- Problem statement
Any images in the material are to be dropped while every line is retyped exactly.

-- Data provided follows --

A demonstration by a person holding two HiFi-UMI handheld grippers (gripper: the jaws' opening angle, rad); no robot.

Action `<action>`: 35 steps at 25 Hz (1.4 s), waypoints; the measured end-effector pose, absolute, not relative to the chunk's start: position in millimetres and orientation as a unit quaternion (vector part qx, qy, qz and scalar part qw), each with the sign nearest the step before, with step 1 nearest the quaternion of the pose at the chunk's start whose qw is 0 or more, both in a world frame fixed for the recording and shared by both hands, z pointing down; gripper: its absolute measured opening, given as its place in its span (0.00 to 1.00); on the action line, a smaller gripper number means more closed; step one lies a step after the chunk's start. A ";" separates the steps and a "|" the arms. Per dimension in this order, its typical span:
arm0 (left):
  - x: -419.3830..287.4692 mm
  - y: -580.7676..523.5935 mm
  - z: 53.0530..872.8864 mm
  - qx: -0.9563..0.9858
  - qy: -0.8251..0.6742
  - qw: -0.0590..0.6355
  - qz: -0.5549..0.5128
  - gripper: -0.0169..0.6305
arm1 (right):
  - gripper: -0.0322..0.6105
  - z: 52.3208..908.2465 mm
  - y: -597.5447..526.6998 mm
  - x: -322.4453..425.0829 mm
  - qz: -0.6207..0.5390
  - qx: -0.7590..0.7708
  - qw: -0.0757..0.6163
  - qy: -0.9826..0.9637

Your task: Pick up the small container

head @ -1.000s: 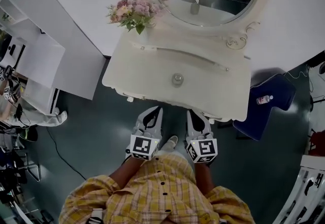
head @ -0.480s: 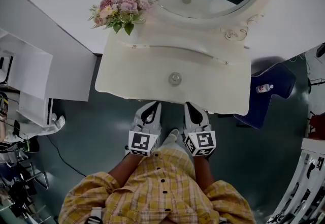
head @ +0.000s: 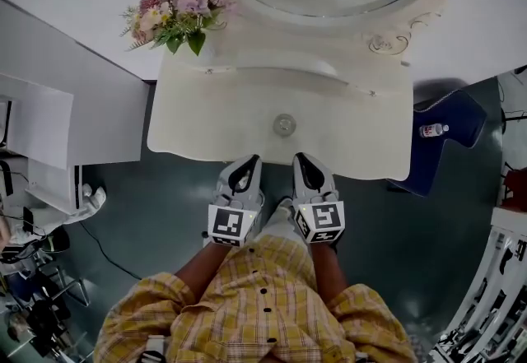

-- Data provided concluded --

- Finished task
A demonstration by a person holding two HiFi-UMI handheld grippers (gripper: the jaws' opening angle, rad); no robot.

Action `<action>`: 35 steps at 25 Hz (1.4 s), waypoints; the measured end-effector pose, absolute, not relative to the chunk's start: position in millimetres and orientation as a unit quaternion (vector part qx, qy, qz and scalar part qw), each with the sign nearest the step before, with step 1 nearest the quaternion of the pose at the chunk's start whose qw is 0 or more, both in a world frame fixed for the recording and shared by both hands, z pointing down; gripper: its absolute measured opening, given as its place in its span (0.00 to 1.00); on the action line, a smaller gripper number means more closed; step one lies a step after the chunk's start. A ";" separates the steps and a "|" the arms. Per dimension in this order, its typical span:
arm0 (left):
  - x: -419.3830..287.4692 mm
  - y: -580.7676..523.5935 mm
  - z: 53.0530..872.8864 mm
  - qx: -0.9563..0.9858
  - qy: -0.8251..0.6742
  - qw: -0.0590..0.6355
  - qz: -0.5549..0.5128
  - gripper: -0.0169..0.6305
arm1 (right):
  - gripper: -0.0322..0.6105
  - z: 52.3208..908.2465 mm
  - y: -597.5447..526.6998 mm
  - x: -322.4453..425.0829 mm
  - qz: -0.6207..0.5390
  - qx: -0.7590..0.7708
  - qw: -0.0757..0.6163
  - qy: -0.9826..0.9637

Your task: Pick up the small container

head @ -1.000s: 
head @ -0.480s: 
head @ +0.000s: 

With that, the exercise is done.